Task item: The required answer is each line in the entries below where "image" occurs.
####
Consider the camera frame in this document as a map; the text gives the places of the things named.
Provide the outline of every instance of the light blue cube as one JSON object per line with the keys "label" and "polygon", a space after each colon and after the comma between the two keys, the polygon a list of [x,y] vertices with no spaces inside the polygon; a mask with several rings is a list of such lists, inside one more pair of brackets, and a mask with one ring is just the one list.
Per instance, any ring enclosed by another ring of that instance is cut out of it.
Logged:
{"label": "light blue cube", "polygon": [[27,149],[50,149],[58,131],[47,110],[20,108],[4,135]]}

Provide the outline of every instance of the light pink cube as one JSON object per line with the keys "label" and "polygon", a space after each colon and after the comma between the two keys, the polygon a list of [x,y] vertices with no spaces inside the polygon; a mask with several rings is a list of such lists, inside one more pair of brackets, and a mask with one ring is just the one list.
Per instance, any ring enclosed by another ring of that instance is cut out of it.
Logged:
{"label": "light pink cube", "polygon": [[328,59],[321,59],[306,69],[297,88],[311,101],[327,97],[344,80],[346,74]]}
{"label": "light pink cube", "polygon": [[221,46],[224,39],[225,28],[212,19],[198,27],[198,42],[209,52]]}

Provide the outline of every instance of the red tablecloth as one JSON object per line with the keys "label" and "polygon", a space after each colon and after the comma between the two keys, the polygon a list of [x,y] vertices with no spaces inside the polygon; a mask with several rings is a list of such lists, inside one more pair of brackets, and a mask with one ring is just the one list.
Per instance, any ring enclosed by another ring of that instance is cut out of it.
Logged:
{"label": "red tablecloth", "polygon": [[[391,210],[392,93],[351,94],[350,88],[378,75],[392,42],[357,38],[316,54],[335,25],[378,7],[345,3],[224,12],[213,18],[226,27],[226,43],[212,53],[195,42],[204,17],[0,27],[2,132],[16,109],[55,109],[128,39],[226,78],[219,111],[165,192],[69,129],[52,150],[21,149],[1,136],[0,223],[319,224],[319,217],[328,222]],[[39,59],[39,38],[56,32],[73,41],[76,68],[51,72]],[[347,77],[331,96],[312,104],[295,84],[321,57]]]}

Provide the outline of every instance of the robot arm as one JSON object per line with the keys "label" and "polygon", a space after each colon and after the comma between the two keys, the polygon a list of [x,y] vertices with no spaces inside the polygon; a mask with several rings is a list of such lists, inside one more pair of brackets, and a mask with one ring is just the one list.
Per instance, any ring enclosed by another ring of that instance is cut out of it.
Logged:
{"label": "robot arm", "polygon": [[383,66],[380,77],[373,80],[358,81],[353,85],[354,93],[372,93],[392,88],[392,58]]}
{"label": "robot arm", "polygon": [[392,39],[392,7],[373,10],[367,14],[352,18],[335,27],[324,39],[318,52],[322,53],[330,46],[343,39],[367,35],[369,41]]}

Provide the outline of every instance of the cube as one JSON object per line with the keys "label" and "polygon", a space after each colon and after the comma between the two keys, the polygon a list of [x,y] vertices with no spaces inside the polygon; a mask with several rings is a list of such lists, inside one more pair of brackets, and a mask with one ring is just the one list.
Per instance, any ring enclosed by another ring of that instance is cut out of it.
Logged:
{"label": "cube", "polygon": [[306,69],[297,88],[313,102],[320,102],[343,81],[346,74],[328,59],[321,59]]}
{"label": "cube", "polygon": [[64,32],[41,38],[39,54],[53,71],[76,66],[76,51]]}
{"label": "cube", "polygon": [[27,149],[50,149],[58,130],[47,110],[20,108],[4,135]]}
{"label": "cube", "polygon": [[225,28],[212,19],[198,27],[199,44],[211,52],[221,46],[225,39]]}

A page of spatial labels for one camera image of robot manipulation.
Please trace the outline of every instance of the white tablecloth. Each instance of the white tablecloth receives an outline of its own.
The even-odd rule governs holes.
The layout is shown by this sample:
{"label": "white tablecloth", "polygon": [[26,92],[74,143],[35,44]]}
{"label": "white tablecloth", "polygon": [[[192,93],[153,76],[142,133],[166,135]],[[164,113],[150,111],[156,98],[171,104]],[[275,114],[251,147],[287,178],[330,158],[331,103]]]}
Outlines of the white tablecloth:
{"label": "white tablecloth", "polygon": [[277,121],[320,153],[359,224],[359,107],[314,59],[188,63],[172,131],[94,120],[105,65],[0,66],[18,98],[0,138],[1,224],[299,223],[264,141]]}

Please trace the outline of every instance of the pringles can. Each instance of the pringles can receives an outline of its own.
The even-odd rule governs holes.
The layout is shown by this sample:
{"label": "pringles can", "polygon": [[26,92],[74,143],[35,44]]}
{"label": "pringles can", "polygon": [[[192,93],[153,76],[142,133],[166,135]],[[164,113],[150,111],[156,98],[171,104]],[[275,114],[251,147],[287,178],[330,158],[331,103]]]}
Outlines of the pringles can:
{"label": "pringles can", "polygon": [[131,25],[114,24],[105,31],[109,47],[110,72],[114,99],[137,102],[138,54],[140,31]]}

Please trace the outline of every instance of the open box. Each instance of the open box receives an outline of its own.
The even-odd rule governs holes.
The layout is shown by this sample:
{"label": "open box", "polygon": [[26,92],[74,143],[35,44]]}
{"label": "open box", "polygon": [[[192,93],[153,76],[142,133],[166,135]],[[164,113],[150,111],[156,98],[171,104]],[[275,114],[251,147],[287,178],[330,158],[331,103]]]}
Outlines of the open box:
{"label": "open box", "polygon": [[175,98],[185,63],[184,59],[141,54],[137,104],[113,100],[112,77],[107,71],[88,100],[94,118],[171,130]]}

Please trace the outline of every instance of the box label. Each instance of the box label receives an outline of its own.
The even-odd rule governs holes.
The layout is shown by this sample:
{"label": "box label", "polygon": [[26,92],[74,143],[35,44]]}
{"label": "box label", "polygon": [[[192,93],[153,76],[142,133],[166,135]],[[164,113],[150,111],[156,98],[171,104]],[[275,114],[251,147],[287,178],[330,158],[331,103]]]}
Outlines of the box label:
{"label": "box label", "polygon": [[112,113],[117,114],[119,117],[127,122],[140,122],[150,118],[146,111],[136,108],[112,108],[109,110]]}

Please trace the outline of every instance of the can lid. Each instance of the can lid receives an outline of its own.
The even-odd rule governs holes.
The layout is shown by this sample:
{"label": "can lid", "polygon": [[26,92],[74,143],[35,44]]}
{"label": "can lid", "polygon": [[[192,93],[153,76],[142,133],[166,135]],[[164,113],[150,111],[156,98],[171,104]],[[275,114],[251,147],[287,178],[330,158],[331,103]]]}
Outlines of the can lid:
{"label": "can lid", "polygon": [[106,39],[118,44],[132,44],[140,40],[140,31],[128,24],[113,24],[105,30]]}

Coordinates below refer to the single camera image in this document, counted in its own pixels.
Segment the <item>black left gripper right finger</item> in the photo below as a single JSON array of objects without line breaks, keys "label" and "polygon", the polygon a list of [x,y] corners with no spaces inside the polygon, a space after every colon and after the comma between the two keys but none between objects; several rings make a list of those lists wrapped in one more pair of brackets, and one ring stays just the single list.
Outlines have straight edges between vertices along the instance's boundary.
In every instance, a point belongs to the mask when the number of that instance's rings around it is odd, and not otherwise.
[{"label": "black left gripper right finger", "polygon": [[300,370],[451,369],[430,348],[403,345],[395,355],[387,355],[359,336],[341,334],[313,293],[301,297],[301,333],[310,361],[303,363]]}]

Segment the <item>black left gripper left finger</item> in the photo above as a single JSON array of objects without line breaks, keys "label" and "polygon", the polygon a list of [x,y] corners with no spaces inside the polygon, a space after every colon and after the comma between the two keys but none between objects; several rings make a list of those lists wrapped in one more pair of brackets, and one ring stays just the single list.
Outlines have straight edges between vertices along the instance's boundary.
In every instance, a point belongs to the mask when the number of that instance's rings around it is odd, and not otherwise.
####
Completed task:
A page of spatial labels for one camera image of robot manipulation.
Coordinates below refer to the single camera image in this document, counted in its own pixels.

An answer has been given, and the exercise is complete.